[What the task requires] Extract word for word the lines of the listing from its start to the line holding "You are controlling", both ends kept; pictures are not part of the copy.

[Dataset extract]
====================
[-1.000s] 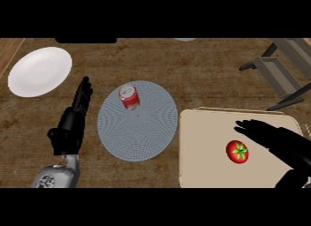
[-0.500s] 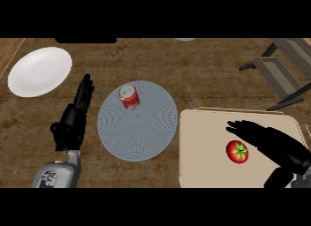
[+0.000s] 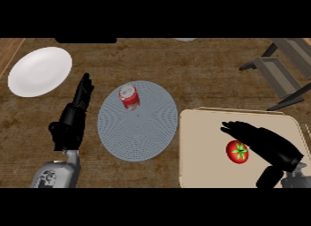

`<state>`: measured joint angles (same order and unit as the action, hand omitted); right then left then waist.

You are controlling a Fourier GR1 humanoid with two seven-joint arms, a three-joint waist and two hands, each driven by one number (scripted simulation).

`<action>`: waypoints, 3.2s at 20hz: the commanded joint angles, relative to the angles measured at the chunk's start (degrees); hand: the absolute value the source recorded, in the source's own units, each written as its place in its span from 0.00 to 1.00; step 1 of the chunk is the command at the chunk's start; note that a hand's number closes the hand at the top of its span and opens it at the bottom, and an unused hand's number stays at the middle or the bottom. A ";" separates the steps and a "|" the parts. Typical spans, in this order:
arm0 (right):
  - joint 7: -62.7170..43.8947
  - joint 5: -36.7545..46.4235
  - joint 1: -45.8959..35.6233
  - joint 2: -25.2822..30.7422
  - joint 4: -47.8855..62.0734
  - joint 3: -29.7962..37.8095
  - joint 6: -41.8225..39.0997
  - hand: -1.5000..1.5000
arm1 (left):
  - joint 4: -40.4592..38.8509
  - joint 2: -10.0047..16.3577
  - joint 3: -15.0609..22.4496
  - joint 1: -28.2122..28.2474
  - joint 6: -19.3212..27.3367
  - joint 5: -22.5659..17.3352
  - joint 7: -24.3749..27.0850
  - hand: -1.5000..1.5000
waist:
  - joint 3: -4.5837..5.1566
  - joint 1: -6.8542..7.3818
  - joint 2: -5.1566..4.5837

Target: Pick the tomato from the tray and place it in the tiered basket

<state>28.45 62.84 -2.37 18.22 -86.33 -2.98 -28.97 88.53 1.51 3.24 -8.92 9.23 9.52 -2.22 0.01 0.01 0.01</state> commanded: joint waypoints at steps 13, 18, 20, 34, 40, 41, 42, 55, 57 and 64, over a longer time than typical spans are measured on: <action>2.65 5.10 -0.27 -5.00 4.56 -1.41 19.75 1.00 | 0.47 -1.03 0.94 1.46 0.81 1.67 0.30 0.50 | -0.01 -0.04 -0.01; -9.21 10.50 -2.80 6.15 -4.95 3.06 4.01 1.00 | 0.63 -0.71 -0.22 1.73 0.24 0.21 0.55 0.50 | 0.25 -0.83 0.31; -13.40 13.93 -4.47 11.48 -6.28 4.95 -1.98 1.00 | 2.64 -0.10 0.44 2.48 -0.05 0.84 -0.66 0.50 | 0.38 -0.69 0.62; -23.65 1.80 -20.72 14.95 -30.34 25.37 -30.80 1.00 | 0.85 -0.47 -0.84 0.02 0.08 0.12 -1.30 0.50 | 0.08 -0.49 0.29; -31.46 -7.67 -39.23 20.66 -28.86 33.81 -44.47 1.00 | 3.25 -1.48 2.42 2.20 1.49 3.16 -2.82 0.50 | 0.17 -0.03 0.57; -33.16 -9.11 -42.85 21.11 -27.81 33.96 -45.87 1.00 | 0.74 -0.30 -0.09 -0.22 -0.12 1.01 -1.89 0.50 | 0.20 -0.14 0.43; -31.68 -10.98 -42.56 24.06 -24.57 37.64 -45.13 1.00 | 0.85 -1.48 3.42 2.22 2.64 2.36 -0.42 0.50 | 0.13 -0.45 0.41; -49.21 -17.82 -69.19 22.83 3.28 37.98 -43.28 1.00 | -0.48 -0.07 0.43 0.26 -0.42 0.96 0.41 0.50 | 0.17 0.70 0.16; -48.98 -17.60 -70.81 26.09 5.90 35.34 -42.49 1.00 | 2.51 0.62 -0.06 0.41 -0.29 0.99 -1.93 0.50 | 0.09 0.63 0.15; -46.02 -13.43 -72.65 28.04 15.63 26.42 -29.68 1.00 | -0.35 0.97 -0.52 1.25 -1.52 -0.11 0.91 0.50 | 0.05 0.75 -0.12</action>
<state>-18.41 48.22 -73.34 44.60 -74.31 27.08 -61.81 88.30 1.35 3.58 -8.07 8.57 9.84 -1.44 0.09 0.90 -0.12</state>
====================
[Solution]
[-1.000s] 
[-0.500s] 
[+0.000s] 

`<state>`: measured joint angles (same order and unit as the action, hand omitted); right then left then waist.

You are controlling a Fourier GR1 humanoid with two seven-joint arms, a three-joint waist and two hands, each driven by one number (scripted simulation).

The exercise is done.